* _Exercise_
Quote from the first line below through the line that contains "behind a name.", both included, and leave the pictures out.

━━━━━ Material provided

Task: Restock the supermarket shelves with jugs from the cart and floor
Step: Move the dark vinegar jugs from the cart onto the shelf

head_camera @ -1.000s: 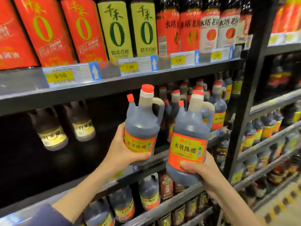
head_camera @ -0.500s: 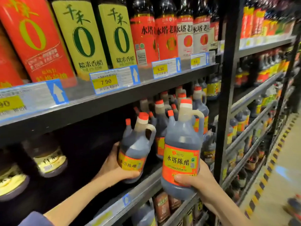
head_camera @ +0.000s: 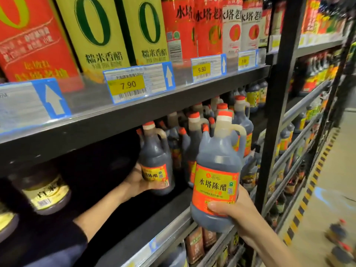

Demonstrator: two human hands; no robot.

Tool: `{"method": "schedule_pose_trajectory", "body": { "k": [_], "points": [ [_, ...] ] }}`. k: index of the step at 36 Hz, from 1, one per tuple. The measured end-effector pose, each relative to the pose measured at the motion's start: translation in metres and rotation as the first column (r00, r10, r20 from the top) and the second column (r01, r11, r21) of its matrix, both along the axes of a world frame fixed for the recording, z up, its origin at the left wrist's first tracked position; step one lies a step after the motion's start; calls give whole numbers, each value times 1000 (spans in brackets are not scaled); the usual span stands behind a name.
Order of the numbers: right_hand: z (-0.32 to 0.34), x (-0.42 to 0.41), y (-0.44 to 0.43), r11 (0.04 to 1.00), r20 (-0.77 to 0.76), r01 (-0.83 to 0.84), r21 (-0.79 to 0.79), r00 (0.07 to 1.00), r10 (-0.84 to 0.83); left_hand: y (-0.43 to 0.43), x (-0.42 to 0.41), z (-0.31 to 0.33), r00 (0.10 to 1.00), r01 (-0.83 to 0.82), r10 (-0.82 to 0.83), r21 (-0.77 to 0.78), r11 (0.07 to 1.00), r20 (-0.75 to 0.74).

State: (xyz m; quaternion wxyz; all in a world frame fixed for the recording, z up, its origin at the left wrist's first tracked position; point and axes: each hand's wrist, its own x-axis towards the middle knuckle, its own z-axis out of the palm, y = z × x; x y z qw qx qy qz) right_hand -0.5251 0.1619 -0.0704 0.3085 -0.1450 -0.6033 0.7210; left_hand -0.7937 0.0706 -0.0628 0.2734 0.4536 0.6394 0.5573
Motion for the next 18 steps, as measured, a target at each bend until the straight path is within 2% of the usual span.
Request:
{"method": "schedule_pose_trajectory", "body": {
  "k": [2,4,6,12,15,18],
  "points": [
    [-1,-1,1,1000,4,-6,-1,1000,6,2,-2,2,1000,-19,18,38,999,24],
    [-1,-2,2,1000,9,-12,-10,1000,12,1,4,7,998,-27,28,20,999,-56],
    [-1,-3,4,1000,15,-18,-14,1000,19,3,4,9,997,-18,21,30,999,-77],
    [1,-1,12,996,9,-88,-19,996,88,-2,-7,21,994,-36,29,-62,997,-107],
    [4,1,18,991,18,-130,-13,991,131,-4,-9,45,989,-83,75,-59,995,-128],
    [7,1,24,989,21,-151,-5,988,151,-4,-5,68,990,-51,38,-102,993,-133]
  ]
}}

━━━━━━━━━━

* _Result of this exercise_
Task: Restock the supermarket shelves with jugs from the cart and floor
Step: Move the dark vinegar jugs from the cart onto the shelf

head_camera @ -1.000s: 
head_camera @ -0.500s: 
head_camera @ +0.000s: 

Demonstrator: two human hands; no robot.

Tool: `{"method": "schedule_pose_trajectory", "body": { "k": [_], "points": [ [_, ...] ] }}`. k: index of the step at 36 Hz, from 1, one per tuple. The measured end-effector pose, each relative to the pose measured at the motion's start: translation in metres and rotation as the first column (r00, r10, r20 from the top) and the second column (r01, r11, r21) of its matrix, both along the axes of a world frame fixed for the recording, z up, its origin at the left wrist's first tracked position; step one lies a step after the motion's start; calls give whole numbers, each value times 1000 (spans in brackets are not scaled); the usual span stands behind a name.

This exercise is now done.